Le “CDII” devait permettre de sécuriser les intérimaires mais seuls 7% d’entre eux en bénéficient (il ne favorise pas tant que ça leur insertion)

Le contrat à Durée Indéterminée Intérimaire (CDII), mis en place en 2013, avait pour ambition de garantir une stabilité aux travailleurs intérimaires en leur assurant un salaire minimum entre deux missions. Pourtant, près de dix ans après sa création, peu d’intérimaires ont bénéficié de ce dispositif. Une étude récente du service statistique du ministère du Travail, publiée le mercredi 6 mai, met en lumière l’impact limité du CDII sur l’accès à une véritable stabilité professionnelle.

Selon la Dares, fin 2024, seulement 52.000 personnes, soit 7% des travailleurs intérimaires, étaient titulaires d’un CDII. Ce contrat, signé entre une agence d’intérim et un salarié, offre des droits similaires à ceux d’un CDI, comme une rémunération garantie durant l’intermission et des congés payés. Toutefois, il reste relativement rare, notamment car il est principalement proposé aux profils déjà bien insérés sur le marché du travail : ceux qui exercent dans des métiers industriels, avec un historique d’expériences prolongées en intérim, et proches de l’emploi stable.

Les effets du CDII sur l’insertion professionnelle restent faibles, même pour ceux qui en bénéficient, et n’apportent pas de réelle amélioration en termes de stabilité ou de rémunération future.
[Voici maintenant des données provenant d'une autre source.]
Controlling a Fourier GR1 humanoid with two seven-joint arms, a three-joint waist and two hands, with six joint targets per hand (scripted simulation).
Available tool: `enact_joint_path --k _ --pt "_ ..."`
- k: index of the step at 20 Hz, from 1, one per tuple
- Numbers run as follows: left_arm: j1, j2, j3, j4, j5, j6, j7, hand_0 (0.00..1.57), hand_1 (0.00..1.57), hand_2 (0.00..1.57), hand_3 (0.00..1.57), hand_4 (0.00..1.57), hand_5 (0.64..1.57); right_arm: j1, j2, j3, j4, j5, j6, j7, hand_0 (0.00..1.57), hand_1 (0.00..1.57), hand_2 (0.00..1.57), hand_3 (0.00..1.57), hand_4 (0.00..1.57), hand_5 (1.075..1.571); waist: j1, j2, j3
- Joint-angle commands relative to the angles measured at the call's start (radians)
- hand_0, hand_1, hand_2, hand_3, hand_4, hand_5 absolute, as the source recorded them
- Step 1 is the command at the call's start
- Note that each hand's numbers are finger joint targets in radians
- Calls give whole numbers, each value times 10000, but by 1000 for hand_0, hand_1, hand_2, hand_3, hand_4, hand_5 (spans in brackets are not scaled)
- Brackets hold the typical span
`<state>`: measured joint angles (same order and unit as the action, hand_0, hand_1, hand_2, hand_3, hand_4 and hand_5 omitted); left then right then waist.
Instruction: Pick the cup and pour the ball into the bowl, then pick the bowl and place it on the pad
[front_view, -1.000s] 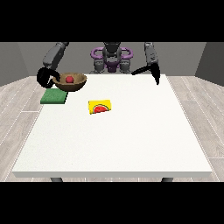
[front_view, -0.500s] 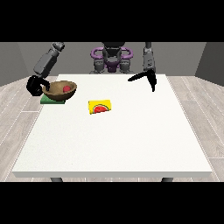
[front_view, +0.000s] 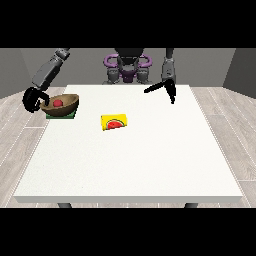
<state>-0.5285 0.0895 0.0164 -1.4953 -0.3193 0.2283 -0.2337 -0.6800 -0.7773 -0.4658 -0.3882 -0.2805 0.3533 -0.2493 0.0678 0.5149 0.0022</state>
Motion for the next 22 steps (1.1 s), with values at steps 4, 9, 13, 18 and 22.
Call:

L’étude souligne que cette sélection stratégique des bénéficiaires limite l’impact global du dispositif. En effet, en comparant ces titulaires à un groupe d’intérimaires aux caractéristiques proches, il apparaît qu’ils ont seulement 6% de chances supplémentaires de décrocher un CDI dans les trois années qui suivent. Autrement dit, le CDII propose un avantage marginal, surtout pour ceux qui étaient déjà en bonne voie de stabilisation professionnelle.

En conclusion, si le CDII paraît être une avancée sur le papier pour la sécurisation de l’emploi intérimaire, ses effets restent faibles et limités à une élite déjà privilégiée du marché du travail. La difficulté pour les salariés d’accéder à une rémunération plus lucrative ou à une véritable stabilité professionnelle demeure donc une réalité persistante, et ce dispositif ne constitue pas une solution miracle face à la précarité des intérimaires.